New Belgium Brewing Company has narrowed its list of sites for a second brewery to two: Asheville, North Carolina; and the Philadelphia area. The final decision should be made by June.

USA Today’s panel of beer experts have chosen 20 cities for its America’s “best beer scene” competition. Until February 29, you can vote for your favorite—but only once per day.

Finally, Forbes magazine’s Breanna Wilson went to the 16-room Dogfish Inn in Lewes, Delaware. The inn doesn’t sell Dogfish Head beer onsite because it wants guests to wander the town’s restaurants—one of which is Dogfish Head Brewings & Eats.

Beer at the Andechs Monastery

Nowadays, few visitors to Andechs Monastery in Bavaria are pilgrims. Most are there to tour the medieval building and, more importantly, to enjoy the beer brewed there by the monks. On any given day, visitors consume thousands of liters of beer, not to mention large quantities of pork knuckles and sausage.

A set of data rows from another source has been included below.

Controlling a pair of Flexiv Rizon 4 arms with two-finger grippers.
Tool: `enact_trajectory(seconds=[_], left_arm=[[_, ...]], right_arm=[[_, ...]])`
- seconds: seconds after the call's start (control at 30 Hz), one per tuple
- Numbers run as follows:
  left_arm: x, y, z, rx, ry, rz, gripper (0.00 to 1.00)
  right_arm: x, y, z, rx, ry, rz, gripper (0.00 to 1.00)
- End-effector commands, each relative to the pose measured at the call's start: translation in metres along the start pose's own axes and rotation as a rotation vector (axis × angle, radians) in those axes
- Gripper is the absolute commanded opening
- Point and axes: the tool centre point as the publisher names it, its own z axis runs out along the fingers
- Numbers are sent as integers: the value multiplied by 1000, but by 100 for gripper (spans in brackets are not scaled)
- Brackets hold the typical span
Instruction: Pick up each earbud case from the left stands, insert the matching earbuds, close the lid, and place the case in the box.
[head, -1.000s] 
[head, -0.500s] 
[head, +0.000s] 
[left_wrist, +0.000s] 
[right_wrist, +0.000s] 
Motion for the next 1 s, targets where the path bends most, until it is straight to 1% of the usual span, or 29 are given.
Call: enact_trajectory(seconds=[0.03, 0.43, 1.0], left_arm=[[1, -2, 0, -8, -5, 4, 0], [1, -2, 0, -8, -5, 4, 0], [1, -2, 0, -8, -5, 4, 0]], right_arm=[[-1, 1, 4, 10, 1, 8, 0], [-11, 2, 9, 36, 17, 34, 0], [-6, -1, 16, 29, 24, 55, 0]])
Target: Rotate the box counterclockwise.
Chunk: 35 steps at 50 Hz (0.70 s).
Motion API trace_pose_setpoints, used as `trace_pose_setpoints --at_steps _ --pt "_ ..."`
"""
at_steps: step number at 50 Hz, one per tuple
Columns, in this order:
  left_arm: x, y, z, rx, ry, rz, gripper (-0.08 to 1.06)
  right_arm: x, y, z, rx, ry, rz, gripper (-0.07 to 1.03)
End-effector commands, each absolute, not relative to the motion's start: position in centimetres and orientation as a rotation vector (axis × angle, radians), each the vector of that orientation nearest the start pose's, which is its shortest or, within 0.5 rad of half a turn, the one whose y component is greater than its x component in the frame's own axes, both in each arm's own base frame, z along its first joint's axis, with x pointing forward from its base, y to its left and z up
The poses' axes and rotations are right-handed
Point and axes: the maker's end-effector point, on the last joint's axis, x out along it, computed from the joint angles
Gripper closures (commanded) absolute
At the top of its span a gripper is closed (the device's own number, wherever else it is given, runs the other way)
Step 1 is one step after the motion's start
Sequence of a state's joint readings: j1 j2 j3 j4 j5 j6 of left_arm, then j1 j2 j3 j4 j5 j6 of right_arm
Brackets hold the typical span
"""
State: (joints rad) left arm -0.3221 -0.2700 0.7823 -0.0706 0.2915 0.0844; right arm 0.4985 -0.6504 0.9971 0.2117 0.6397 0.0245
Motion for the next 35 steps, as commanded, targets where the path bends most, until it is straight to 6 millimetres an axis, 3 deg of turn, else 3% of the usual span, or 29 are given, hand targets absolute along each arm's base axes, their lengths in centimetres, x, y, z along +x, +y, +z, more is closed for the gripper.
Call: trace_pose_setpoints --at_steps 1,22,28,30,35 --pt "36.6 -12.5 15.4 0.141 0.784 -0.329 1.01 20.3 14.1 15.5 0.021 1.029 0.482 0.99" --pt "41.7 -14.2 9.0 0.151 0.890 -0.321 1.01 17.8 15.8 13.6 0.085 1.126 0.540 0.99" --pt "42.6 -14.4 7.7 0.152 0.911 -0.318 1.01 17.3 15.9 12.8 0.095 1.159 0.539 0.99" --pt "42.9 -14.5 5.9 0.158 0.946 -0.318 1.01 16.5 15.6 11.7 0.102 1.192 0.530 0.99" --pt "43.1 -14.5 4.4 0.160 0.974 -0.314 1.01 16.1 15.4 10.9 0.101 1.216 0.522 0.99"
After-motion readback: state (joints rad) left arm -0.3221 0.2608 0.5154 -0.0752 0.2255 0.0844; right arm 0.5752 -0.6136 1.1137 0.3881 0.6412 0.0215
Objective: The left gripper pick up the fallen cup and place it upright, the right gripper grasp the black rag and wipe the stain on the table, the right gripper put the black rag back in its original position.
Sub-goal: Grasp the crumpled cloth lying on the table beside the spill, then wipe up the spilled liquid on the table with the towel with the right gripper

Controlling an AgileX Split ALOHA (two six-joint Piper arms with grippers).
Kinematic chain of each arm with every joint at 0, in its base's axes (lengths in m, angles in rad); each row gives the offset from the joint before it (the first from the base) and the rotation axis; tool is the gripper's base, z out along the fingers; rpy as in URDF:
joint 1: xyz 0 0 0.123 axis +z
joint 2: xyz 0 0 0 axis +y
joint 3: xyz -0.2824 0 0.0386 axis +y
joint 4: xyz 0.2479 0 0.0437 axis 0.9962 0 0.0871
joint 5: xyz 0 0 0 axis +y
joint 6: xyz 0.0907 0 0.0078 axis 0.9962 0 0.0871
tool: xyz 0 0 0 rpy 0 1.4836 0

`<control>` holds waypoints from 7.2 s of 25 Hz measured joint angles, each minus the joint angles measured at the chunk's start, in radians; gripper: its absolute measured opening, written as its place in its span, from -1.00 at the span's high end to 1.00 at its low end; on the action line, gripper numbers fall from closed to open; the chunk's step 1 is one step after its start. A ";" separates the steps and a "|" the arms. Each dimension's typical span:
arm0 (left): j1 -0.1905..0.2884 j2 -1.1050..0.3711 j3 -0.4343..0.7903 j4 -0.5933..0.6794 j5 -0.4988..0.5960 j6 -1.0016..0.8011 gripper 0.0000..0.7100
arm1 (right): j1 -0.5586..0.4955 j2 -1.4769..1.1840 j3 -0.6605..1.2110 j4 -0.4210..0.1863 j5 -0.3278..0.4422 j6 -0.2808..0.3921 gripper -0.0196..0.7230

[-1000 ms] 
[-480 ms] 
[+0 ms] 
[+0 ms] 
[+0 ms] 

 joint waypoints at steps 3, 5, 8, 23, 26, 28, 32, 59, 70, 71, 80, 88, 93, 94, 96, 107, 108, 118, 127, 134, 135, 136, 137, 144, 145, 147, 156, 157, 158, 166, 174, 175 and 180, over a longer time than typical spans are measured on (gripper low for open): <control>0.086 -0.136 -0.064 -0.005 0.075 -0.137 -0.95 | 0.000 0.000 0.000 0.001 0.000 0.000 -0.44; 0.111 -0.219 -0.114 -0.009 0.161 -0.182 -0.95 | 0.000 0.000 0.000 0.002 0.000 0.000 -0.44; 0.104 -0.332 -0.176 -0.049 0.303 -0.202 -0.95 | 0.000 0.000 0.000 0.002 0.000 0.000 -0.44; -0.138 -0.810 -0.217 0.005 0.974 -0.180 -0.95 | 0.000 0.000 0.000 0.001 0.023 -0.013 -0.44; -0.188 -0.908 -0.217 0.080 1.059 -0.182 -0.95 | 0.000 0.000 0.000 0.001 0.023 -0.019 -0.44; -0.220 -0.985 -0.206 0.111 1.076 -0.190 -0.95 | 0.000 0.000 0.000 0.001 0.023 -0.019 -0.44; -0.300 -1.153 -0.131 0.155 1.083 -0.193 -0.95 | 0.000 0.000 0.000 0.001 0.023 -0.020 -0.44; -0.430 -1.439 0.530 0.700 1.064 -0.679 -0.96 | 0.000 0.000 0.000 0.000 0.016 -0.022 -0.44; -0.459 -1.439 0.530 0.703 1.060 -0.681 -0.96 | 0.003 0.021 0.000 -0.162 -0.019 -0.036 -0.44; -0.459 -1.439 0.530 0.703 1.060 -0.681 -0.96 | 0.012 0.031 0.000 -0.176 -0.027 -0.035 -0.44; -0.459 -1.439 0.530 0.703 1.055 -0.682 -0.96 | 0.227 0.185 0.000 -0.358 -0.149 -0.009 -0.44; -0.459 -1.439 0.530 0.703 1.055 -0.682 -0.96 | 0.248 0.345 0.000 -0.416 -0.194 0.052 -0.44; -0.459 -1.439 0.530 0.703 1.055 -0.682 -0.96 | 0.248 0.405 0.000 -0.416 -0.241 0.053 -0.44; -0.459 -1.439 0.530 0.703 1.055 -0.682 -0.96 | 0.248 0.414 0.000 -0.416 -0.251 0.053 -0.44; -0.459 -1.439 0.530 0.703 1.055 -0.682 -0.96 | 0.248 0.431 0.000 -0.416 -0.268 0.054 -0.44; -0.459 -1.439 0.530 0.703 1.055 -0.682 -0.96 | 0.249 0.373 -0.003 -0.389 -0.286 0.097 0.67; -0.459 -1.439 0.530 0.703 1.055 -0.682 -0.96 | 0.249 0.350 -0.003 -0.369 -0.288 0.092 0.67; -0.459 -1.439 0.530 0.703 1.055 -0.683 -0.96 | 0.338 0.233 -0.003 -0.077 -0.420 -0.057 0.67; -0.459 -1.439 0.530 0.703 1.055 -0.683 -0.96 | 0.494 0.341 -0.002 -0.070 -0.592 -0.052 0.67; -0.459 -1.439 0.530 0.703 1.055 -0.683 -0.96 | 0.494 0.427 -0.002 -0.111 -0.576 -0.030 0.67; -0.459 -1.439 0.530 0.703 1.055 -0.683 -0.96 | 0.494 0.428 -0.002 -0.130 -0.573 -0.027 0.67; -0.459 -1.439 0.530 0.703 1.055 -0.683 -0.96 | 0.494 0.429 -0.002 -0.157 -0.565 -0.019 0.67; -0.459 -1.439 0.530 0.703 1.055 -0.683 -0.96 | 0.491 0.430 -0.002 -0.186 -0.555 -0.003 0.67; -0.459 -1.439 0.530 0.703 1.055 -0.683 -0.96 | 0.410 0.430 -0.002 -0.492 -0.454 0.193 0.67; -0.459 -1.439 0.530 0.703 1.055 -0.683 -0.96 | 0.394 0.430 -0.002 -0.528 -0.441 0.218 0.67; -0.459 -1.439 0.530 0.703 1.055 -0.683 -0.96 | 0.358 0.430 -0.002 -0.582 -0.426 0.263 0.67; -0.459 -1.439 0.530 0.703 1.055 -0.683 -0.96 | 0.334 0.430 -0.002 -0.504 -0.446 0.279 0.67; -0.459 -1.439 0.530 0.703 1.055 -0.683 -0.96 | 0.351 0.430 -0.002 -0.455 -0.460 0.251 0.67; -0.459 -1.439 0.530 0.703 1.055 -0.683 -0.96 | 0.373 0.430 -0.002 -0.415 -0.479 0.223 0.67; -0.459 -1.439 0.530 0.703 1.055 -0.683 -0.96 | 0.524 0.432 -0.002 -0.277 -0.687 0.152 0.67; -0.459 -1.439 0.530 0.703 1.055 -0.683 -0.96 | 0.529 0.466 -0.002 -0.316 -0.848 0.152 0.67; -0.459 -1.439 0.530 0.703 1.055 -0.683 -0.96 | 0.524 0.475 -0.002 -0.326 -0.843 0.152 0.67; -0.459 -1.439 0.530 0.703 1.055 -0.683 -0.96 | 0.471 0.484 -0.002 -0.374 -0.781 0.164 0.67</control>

Between the Catholic feasts of St. Martin (November 11) and St. Joseph (March 19), the monks release a special winter beer. The only place where one can buy it is at the monastery. Unlike the winter warmers served in American establishments, Andechs’ winter beer is mild in both flavor and alcoholic content (about 4 percent ABV).

The monks brew around 85,000 barrels per year; and despite modern technology, they adhere to Bavaria’s Beer Purity Law. The beer is distributed throughout Germany and abroad, and is the monastery’s number-one source of revenue.

Best Cities for Beer Drinkers

What is America’s best beer city? SmartAsset.com compiled a list based on five criteria: total number of microbreweries and brewpubs; number of micros and brewpubs per capita; the breweries’ average Yelp score; number of bars per capita; and the average price of a pint of draft beer.

The number-one city—Portland—is somewhat surprising because it’s the one in Maine. What tipped the scales in favor of the “other Portland” was its brewery density: one for every 3,882 residents. Rounding out the top ten: Asheville; Portland, Oregon; Billings, Montana; Denver; Seattle; Wilmington, North Carolina; Missoula, Montana; Pittsburgh; and Cincinnati.

Blair Schiff of KUSA-TV in Denver suggested the the most beer-friendly cities have gloomy weather. However, that doesn’t explain why the Mile High City ranks fifth despite having 300 sunny days per year.